Informatics in Medicine Unlocked (Jan 2024)
Elucidating B4GALNT1 as potential biomarker in hepatocellular carcinoma using machine learning models and mutational dynamics explored through MD simulation
Abstract
Liver hepatocellular carcinoma (LIHC) is considered one of the primary contributors to cancer-related mortality on a global scale. The identification of new biomarkers is of utmost importance due to the fact that patients with LIHC are frequently detected at advanced stages, leading to an increased mortality rate. The study utilized TCGA-LIHC gene expression datasets to identify biomarkers and to address the complexity of datasets. A combination of feature selection (FS) techniques was used, and the performance of this strategy was assessed using ten machine learning classifiers. The findings were integrated, revealing biomarkers identified through at least five FS techniques. Through our proposed approach, we identified 55 potential biomarkers for LIHC. The Gaussian Naive Bayes Classifier (AUC = 0.99) was found to be the most effective classifier, achieving 98.67% accuracy when utilizing the 55 identified biomarkers in the test dataset. Additionally, we conducted differential gene expression, survival analysis, and enrichment analysis for all the identified biomarkers. Subsequently, Lasso-penalized Cox regression further refined the identified biomarkers to thirteen. Out of thirteen genes, we singled out B4GALNT1 because of its statistical significance in differential expression analysis and increasing importance across various cancer types, including LIHC. We carried out comprehensive bioinformatics and molecular dynamics simulation studies along with other structural analysis of B4GALNT1 in LIHC. In LIHC, six mutations (P64Q, S131F, A311S, R340Q, D478H, and P507Q) have been predicted to be probably damaging by evaluating in-silico prediction algorithms. In comparison to the wild type, the B4GALNT1 variations, specifically P64Q and S131F, demonstrate increased stability.

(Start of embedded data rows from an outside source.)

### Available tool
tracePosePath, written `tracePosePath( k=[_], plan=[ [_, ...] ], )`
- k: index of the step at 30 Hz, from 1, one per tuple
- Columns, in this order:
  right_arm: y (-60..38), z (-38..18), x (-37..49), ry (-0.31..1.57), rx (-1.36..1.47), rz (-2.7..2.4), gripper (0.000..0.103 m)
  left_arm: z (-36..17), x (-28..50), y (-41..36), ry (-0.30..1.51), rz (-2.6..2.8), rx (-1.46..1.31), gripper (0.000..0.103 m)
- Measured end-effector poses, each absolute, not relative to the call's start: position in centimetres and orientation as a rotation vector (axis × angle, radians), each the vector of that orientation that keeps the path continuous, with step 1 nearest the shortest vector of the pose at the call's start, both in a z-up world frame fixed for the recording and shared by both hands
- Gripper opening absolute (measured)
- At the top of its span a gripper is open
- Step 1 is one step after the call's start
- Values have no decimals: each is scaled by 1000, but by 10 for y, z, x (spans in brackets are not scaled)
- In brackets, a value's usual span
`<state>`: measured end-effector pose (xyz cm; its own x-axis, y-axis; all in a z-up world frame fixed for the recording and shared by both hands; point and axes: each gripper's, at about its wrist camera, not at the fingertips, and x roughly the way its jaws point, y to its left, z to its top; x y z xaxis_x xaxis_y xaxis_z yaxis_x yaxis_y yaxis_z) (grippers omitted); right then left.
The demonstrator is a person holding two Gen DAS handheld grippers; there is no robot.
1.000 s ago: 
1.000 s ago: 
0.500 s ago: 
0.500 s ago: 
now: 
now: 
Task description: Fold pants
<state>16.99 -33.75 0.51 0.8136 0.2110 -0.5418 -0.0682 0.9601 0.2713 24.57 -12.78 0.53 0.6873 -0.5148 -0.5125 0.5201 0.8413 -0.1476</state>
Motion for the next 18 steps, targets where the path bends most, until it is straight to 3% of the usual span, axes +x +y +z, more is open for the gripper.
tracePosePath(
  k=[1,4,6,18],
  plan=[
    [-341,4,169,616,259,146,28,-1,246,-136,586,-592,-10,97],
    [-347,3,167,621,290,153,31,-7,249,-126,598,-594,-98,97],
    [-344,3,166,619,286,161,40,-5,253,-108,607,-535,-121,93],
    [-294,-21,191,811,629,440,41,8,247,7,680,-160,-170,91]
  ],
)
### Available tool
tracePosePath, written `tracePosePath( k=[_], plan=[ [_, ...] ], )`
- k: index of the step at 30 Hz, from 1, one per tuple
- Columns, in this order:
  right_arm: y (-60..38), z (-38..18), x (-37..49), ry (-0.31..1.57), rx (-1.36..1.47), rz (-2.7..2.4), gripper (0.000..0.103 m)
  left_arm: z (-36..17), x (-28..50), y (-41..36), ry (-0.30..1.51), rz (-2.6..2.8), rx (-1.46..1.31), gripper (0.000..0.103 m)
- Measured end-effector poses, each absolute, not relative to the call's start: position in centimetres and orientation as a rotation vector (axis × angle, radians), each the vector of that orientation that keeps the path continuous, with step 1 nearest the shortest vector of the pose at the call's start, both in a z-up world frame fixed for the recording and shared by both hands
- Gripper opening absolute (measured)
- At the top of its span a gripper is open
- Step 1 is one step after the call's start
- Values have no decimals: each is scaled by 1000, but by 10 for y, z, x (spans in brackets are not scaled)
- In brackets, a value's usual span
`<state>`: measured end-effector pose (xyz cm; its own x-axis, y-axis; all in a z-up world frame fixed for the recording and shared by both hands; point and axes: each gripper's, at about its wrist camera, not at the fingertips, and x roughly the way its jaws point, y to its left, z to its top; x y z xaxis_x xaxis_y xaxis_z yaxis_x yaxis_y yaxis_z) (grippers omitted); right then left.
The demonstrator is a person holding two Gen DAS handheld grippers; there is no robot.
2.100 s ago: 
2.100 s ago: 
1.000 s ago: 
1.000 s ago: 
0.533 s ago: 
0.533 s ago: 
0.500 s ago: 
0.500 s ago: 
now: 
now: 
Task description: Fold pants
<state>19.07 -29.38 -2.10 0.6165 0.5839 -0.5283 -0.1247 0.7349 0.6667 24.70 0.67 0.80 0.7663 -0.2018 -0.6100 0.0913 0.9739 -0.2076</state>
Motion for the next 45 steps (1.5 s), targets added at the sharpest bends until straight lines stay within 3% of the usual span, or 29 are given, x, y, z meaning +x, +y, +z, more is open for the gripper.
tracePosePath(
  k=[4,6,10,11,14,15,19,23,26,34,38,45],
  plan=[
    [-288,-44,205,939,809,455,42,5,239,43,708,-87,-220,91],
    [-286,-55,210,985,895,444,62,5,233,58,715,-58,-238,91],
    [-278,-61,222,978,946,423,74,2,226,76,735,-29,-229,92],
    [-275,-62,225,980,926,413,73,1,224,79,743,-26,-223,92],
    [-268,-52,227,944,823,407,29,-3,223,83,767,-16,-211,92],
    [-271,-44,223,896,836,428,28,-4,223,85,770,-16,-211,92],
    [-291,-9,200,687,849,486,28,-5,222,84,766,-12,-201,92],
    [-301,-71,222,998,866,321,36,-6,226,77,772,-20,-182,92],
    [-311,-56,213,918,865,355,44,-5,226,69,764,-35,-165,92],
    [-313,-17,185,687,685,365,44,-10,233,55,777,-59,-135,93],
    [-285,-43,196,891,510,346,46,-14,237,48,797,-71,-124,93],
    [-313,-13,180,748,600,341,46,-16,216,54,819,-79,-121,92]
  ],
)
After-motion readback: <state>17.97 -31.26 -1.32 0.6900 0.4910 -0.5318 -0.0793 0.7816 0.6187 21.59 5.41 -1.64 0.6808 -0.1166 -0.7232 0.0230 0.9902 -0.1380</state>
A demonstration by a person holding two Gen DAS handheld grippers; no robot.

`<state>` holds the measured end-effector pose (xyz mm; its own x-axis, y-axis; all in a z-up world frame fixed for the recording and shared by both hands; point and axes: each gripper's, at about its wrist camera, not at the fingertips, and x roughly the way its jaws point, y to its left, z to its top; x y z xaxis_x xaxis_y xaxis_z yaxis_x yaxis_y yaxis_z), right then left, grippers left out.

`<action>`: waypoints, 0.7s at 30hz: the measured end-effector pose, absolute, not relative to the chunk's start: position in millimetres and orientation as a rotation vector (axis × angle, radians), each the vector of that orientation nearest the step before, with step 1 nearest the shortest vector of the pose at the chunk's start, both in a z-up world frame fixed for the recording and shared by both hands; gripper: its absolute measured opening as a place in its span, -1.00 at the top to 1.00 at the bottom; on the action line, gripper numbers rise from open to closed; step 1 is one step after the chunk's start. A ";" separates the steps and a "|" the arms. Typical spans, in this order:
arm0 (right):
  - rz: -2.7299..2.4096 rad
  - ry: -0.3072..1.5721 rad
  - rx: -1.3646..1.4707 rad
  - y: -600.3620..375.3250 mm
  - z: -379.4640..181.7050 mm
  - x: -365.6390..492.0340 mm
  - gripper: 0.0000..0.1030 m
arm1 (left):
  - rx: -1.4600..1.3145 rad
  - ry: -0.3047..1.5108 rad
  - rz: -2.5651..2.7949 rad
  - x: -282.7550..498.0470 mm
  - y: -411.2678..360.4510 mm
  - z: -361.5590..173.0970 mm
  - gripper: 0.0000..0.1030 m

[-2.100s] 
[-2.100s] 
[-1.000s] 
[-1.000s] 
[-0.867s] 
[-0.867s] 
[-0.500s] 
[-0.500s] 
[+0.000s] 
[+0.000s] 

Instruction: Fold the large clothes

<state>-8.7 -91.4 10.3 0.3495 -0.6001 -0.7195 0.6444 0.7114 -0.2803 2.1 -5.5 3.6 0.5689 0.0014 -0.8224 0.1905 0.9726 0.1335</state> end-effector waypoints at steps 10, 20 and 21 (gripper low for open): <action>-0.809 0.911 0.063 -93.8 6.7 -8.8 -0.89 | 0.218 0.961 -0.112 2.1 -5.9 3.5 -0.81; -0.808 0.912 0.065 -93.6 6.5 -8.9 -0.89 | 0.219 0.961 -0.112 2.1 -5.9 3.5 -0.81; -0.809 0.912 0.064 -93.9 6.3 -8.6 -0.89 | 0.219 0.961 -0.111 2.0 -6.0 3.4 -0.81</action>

However, these mutations lead to decreased atomic fluctuations, indicating a rigid protein structure. Again, mutations like A311S and P507Q induce increased flexibility, highlighting their structural impact on B4GALNT1. The study demonstrated the combination of various feature selection methods effectively reveals new biomarkers, thereby directly impacting their biological significance. Furthermore, our findings indicate a link between increased B4GALNT1 expression in individuals with liver cancer and a poorer prognosis, highlighting its potential as a promising therapeutic target.